Cell and Developmental Biology Seminar Series: Strategies to produce multi-transgenic pigs for xenotransplantation

Allotransplantation is the only effective therapy for end-stage human organ failure. However, many patients in need do not receive a suitable organ owing to the ever growing shortage of human organ donors. More than 60,000 registered patients are currently waiting for a lifesaving organ in the European Union (http://ec.europa.eu). It is estimated that 4,100 patients died while officially placed on these waiting lists in 2013 within the 28 member states of the European Union. Thus, functional porcine xenografts and cells to treat patients with terminal organ failure would be of tremendous value for human medicine. It has been shown that most of the problems inherent within xenotransplantation stem from the independent evolutionary adaptation of pigs and primates. These difficulties affect a number of crucial biological processes, specifically those involved in the regulation of important molecular cascades, such as coagulation and complement. These issues need to be adequately addressed if long-term survival of pig organs transplanted into primates needs to be achieved.

The domestic pig shares many genetic, anatomical and physiological similarities to humans and the ability to genetically modify pigs significantly enhances their potential as organ donor. Moreover, the discovery of new molecular tools to modify complex mammalian genomes such as ZFNs, TALENs and CRISPR/Cas, and the improved genomic maps of human and pigs open new avenues towards efficient, precise and fast modification of the porcine genome. However, prior to clinical application of porcine xenografts, three major hurdles have to be overcome: (i) various immunological rejection responses, incl. HAR (hyperacute rejection response), AVR (acute vascular rejection), DXR (delayed cellular rejection), (ii) physiological incompatibilities between the porcine organ and the human recipient, incl. a severe dysfunction of the coagulation cascade, and (iii) the risk of transmitting zoonotic pathogens from pig to humans.

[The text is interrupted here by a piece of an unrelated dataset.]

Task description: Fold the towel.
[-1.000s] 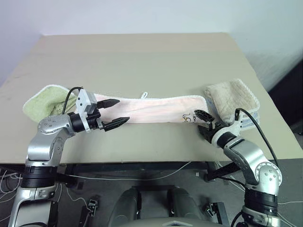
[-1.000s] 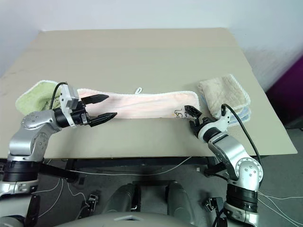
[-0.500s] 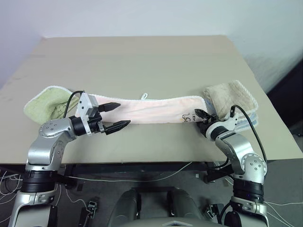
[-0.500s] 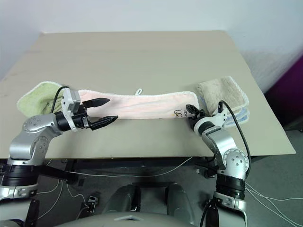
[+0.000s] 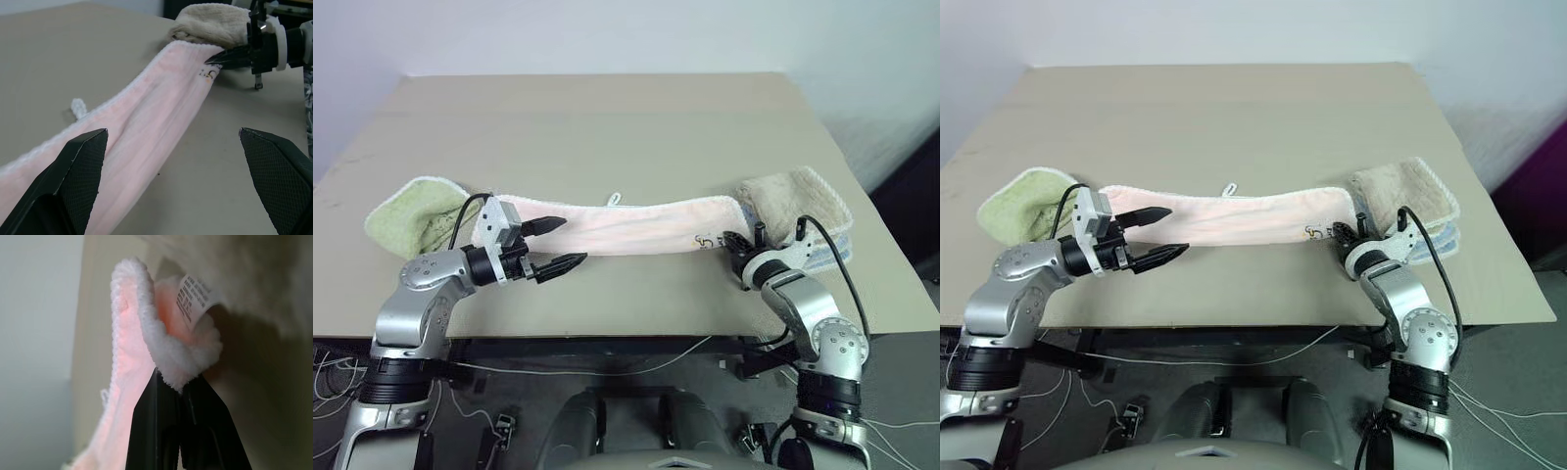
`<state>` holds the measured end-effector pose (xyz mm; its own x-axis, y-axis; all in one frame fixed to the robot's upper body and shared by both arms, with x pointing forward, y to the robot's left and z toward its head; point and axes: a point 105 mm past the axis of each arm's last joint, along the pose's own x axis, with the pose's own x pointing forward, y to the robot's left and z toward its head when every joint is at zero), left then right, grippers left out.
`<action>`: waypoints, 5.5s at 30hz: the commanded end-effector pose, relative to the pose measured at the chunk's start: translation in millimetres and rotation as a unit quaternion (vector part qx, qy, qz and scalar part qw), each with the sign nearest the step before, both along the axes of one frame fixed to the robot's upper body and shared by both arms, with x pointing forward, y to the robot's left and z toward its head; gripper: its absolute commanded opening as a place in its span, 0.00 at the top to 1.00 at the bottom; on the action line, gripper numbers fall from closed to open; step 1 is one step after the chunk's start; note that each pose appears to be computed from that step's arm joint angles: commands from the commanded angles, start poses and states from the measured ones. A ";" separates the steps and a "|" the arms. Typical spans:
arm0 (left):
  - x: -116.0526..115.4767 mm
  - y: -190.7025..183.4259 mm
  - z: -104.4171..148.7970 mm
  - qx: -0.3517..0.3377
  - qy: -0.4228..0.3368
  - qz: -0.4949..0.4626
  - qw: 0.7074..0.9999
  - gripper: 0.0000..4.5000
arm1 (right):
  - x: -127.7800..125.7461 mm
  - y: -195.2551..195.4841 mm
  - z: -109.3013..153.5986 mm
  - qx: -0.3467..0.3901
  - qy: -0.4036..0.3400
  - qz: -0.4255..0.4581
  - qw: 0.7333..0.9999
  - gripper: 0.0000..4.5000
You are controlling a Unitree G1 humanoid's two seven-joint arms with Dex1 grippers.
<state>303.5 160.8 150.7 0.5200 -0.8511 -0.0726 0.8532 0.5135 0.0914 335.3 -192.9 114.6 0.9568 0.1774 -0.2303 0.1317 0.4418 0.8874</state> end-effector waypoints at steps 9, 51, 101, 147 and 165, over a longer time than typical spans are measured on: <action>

The generation of pigs with a genetic knockout of the a1.3-galactosyltransferase gene (GGTA1) was a milestone down the road towards clinical application of porcine xenografts. The HAR can now be reliably prevented and significantly extended survival times after pig-tobaboon xenotransplantation up to a maximum of 83 days for kidneys and more than two years for heterotopically transplanted hearts have been reported. After orthotopic (i.e. life supportive) heart transplants the average survival of the recipient is 30-50 days. Subsequently porcine xenografts are rejected due to inflammatory symptoms and severe perturbation of coagulation. Thus, the AVR remains the bottleneck to clinical xenotransplantation. Non-anti-Gal antibody binding activates the endothelium and results in cellular damage and thrombotic microangiopathy. The current view is that long-term survival of xenografts after transplantation into primates requires multiple modifications of the porcine genome and a specifically tailored immunosuppressive regimen compliant with current clinical standards. This requires the production and characterization of multi-transgenic pigs to control HAR, AVR and DXR. Several candidate genes, incl. hTM, hHO-1, hA20, CTLA4Ig,have been explored in their ability to improve long-term survival of porcine xenografts after transplantation into non-human primates. The presentation will provide an update on the current status in the production of multi-transgenic pigs for xenotransplantation, with emphasis on recent results from our laboratory, which could bring porcine xenografts closer to clinical application.